On February 23, 2003 banned Al Hiqma leader Azimuddin and Azhar Ali Bhuian were arrested but against no charges were brought against them.

Seven JMB militants were arrested at Kalai of Bogra on April 25, 2003, but police let them go without filing any case against them. One of the seven, Salahuddin, was arrested on February 23 this year for bombing a Brac office at Kalai.

Police arrested three leaders of Al Hiqma in Rajshahi for involvement in anti-state activities on February 15, 2003. A case was filed under the arms act but the name of their organisation was not mentioned in the case. They were later freed on bail.

JMB activists fought with police at Moheshpur village in Khetlal upazila of Joypurhat on August 14, 2003 and snatched three shotguns and a wireless set from the police. Some of the injured attackers who could not escape were not arrested. Later, after directives from the high command, police arrested 39 people in connection with the shootout, but all of them were freed on bail.

In August 2003, five militants of Hizbut Towhid were arrested in Gazipur, but they were sent to jail without any case. Police arrested four other Hizbut Towhid men in Kushtia for killing a woman in September 2003 but no case was filed against them either.

Nine suspected militants of JMB were arrested at Bogra in August 2003 but they were sent to court for ‘suspicious activities’ under section 54 of the Criminal Procedure Code.

On September 20, 2003, police arrested 18 militants led by Abdur Rouf, who claims to have taken part in the Afghan war, in Boalmari while taking training. But that day, police released 16 of them without investigating their cases.

Rouf had informed the press that he was previously apprehended by Cox’s Bazar police along with 40 Arakan rebels in 1995.

Nine JMB activists were arrested in April 2004 in Parbatipur with 25 petrol bombs. But all the evidence against them was burned in police custody. The local police super told the press a fire originating from a short circuit burned the evidence.

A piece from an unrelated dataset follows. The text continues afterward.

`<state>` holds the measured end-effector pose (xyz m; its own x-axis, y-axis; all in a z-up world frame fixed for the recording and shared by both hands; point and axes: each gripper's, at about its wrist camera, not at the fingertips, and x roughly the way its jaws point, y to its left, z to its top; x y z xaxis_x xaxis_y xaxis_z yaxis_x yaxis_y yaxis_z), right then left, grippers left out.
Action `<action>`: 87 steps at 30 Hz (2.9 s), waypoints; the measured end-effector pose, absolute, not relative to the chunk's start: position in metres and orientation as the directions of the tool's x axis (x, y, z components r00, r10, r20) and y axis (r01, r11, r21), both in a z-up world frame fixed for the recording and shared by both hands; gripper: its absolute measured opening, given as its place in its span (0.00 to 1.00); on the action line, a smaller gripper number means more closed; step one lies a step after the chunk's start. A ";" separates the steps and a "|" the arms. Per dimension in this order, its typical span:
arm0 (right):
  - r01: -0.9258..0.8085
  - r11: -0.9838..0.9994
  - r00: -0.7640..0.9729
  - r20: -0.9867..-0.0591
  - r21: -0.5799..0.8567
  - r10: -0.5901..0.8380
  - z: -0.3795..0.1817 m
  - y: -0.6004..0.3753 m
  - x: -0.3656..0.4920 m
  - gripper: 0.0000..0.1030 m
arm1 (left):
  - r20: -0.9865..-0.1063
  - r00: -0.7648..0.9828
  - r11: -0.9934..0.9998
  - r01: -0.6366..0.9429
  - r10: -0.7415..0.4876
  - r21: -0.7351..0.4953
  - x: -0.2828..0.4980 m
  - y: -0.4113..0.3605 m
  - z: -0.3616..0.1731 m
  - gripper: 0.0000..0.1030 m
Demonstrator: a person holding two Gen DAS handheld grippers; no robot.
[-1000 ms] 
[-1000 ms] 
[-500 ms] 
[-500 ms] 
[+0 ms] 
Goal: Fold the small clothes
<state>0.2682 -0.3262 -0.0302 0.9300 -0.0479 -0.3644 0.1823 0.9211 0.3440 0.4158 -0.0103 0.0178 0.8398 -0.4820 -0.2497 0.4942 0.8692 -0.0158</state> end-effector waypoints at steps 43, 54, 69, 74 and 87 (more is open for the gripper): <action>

All nine were later acquitted from charges.

Police arrested seven suspected Islamist militants from a mosque in Dinajpur on July 29 this year but later freed them following instructions from Jamaat-e-Islami leaders.

The police freed them at around 12:00 noon as Jamaat Ameer Aftabuddin Molla of Dinajpur told the police they were activists of Islami Chhatra Shibir, the student wing of Jamaat, and were walking in the area after offering Esha prayer in the mosque.

On May 31, 24 followers of Bangla Bhai were released from the Rajshahi Central Jail.